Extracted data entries
::::::::::
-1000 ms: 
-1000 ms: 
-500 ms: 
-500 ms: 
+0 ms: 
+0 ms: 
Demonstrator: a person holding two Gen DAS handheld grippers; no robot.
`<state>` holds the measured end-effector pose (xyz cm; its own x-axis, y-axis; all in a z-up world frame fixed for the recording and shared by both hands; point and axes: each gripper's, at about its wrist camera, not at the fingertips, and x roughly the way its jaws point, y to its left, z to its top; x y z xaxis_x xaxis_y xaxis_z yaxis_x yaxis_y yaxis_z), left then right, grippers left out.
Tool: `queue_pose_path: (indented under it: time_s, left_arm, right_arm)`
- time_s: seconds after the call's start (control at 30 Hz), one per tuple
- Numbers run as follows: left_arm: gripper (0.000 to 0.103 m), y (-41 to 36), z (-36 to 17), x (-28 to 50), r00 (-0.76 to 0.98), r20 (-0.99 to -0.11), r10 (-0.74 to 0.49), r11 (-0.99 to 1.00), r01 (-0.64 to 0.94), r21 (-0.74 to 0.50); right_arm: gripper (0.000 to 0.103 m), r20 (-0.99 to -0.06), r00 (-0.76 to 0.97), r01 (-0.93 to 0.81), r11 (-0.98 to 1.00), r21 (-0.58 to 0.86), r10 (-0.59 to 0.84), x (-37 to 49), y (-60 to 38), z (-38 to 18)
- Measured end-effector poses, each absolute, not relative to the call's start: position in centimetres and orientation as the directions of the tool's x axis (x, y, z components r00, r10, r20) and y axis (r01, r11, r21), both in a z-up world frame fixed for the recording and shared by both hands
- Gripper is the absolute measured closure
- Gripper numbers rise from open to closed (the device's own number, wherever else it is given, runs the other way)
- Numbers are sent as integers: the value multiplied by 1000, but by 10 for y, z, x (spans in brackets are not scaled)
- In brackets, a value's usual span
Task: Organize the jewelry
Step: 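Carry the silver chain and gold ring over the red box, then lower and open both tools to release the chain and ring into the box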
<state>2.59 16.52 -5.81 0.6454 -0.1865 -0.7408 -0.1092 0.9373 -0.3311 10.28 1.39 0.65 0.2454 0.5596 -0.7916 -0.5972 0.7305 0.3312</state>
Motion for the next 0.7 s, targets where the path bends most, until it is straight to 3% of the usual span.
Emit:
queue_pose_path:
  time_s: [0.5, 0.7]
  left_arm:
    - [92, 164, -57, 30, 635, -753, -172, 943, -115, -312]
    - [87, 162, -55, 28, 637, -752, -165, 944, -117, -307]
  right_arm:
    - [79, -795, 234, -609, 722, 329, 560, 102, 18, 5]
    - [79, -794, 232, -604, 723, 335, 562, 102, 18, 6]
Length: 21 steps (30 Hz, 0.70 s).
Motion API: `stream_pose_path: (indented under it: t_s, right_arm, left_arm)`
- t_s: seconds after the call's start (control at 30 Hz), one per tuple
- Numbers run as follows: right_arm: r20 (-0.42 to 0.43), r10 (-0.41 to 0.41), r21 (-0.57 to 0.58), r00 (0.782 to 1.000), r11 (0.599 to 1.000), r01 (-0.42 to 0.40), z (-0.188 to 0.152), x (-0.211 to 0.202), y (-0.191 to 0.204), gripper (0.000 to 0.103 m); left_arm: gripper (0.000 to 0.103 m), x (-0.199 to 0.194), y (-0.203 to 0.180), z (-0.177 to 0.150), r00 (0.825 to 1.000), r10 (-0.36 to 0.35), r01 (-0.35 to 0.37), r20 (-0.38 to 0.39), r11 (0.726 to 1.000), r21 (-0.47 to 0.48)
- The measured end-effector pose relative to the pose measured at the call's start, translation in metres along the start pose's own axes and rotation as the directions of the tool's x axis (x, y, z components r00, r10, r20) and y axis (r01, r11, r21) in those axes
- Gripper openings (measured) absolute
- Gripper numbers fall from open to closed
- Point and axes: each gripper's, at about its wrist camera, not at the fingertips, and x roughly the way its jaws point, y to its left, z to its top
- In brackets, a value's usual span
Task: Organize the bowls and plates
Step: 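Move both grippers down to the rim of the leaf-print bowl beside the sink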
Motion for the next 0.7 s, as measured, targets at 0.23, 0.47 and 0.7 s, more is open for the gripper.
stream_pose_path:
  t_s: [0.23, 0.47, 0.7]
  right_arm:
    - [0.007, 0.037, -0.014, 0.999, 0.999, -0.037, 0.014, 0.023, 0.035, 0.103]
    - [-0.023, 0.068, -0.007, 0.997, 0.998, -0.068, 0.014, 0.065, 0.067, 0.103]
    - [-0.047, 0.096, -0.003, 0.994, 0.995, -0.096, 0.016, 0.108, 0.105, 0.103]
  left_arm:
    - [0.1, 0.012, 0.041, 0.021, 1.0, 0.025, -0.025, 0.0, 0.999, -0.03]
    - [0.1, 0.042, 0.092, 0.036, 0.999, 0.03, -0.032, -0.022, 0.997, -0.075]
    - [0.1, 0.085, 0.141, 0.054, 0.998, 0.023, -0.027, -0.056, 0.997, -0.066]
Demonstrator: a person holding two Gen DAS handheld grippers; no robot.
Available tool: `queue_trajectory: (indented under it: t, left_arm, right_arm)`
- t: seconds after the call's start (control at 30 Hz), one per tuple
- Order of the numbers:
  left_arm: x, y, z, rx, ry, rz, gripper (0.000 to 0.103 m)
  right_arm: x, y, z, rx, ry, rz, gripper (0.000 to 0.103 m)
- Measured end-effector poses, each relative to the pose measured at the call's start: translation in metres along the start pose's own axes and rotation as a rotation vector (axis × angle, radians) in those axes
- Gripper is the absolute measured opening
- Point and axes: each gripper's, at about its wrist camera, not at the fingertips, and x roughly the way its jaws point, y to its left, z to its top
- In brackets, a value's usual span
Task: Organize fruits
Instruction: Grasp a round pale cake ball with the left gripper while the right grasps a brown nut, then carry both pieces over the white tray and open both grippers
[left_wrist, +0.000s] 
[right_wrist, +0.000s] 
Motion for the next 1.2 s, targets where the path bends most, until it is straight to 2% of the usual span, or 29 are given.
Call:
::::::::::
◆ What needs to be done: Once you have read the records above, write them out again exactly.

◆ Response to this exercise:
-1000 ms: 
-1000 ms: 
-500 ms: 
-500 ms: 
+0 ms: 
+0 ms: 
Demonstrator: a person holding two Gen DAS handheld grippers; no robot.
`<state>` holds the measured end-effector pose (xyz cm; its own x-axis, y-axis; all in a z-up world frame fixed for the recording and shared by both hands; point and axes: each gripper's, at about its wrist camera, not at the fingertips, and x roughly the way its jaws point, y to its left, z to its top; x y z xaxis_x xaxis_y xaxis_z yaxis_x yaxis_y yaxis_z), left then right, grippers left out.
Tool: `queue_pose_path: (indented under it: time_s, left_arm, right_arm)`
- time_s: seconds after the call's start (control at 30 Hz), one per tuple
- Numbers run as follows: left_arm: gripper (0.000 to 0.103 m), y (-41 to 36), z (-36 to 17), x (-28 to 50), r00 (-0.76 to 0.98), r20 (-0.99 to -0.11), r10 (-0.74 to 0.49), r11 (-0.99 to 1.00), r01 (-0.64 to 0.94), r21 (-0.74 to 0.50); right_arm: gripper (0.000 to 0.103 m), r20 (-0.99 to -0.06), r00 (-0.76 to 0.97), r01 (-0.93 to 0.81), r11 (-0.98 to 1.00), r21 (-0.58 to 0.86), r10 (-0.59 to 0.84), x (-37 to 49), y (-60 to 38), z (-38 to 18)
- Measured end-effector poses, each absolute, not relative to the call's start: position in centimetres and orientation as the directions of the tool's x axis (x, y, z components r00, r10, r20) and y axis (r01, r11, r21), both in a z-up world frame fixed for the recording and shared by both hands
- Gripper is the absolute measured closure
- Gripper numbers rise from open to closed (the device's own number, wherever else it is given, runs the other way)
- Numbers are sent as integers: the value multiplied by 1000, but by 10 for y, z, x (spans in brackets are not scaled)
- In brackets, a value's usual span
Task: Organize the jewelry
Step: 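Carry the silver chain and gold ring over the red box, then lower and open both tools to release the chain and ring into the box
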<state>2.59 16.52 -5.81 0.6454 -0.1865 -0.7408 -0.1092 0.9373 -0.3311 10.28 1.39 0.65 0.2454 0.5596 -0.7916 -0.5972 0.7305 0.3312</state>
Motion for the next 0.7 s, targets where the path bends most, until it is straight to 3% of the usual span.
Emit:
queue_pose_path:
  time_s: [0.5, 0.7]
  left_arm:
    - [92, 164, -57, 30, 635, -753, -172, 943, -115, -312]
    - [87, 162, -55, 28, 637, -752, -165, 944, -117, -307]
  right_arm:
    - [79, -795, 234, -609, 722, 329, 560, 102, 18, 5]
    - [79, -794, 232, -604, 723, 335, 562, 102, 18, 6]
Length: 21 steps (30 Hz, 0.70 s).
Motion API: `stream_pose_path: (indented under it: t_s, right_arm, left_arm)`
- t_s: seconds after the call's start (control at 30 Hz), one per tuple
- Numbers run as follows: right_arm: r20 (-0.42 to 0.43), r10 (-0.41 to 0.41), r21 (-0.57 to 0.58), r00 (0.782 to 1.000), r11 (0.599 to 1.000), r01 (-0.42 to 0.40), z (-0.188 to 0.152), x (-0.211 to 0.202), y (-0.191 to 0.204), gripper (0.000 to 0.103 m); left_arm: gripper (0.000 to 0.103 m), x (-0.199 to 0.194), y (-0.203 to 0.180), z (-0.177 to 0.150), r00 (0.825 to 1.000), r10 (-0.36 to 0.35), r01 (-0.35 to 0.37), r20 (-0.38 to 0.39), r11 (0.726 to 1.000), r21 (-0.47 to 0.48)
- The measured end-effector pose relative to the pose measured at the call's start, translation in metres along the start pose's own axes and rotation as the directions of the tool's x axis (x, y, z components r00, r10, r20) and y axis (r01, r11, r21) in those axes
- Gripper openings (measured) absolute
- Gripper numbers fall from open to closed
- Point and axes: each gripper's, at about its wrist camera, not at the fingertips, and x roughly the way its jaws point, y to its left, z to its top
- In brackets, a value's usual span
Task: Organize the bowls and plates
Step: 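Move both grippers down to the rim of the leaf-print bowl beside the sink
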Motion for the next 0.7 s, as measured, targets at 0.23, 0.47 and 0.7 s, more is open for the gripper.
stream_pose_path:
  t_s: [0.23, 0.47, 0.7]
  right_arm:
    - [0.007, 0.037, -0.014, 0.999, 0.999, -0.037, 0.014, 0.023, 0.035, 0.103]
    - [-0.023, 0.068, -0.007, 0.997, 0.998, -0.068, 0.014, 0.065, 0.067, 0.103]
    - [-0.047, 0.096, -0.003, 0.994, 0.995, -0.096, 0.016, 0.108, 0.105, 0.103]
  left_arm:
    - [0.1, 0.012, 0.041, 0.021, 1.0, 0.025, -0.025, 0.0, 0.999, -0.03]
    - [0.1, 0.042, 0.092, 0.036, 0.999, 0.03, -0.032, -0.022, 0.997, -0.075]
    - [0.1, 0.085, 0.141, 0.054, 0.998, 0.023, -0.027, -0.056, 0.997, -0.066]
Demonstrator: a person holding two Gen DAS handheld grippers; no robot.
Available tool: `queue_trajectory: (indented under it: t, left_arm, right_arm)`
- t: seconds after the call's start (control at 30 Hz), one per tuple
- Order of the numbers:
  left_arm: x, y, z, rx, ry, rz, gripper (0.000 to 0.103 m)
  right_arm: x, y, z, rx, ry, rz, gripper (0.000 to 0.103 m)
- Measured end-effector poses, each relative to the pose measured at the call's start: translation in metres along the start pose's own axes and rotation as a rotation vector (axis × angle, radians) in those axes
- Gripper is the absolute measured opening
- Point and axes: each gripper's, at about its wrist camera, not at the fingertips, and x roughly the way its jaws point, y to its left, z to its top
- In brackets, a value's usual span
Task: Organize fruits
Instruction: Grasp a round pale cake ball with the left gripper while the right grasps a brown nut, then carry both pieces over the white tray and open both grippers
[left_wrist, +0.000s] 
[right_wrist, +0.000s] 
Motion for the next 1.2 s, targets where the path bends most, until it is straight to 2% of the usual span, or 29 are given.
Call:

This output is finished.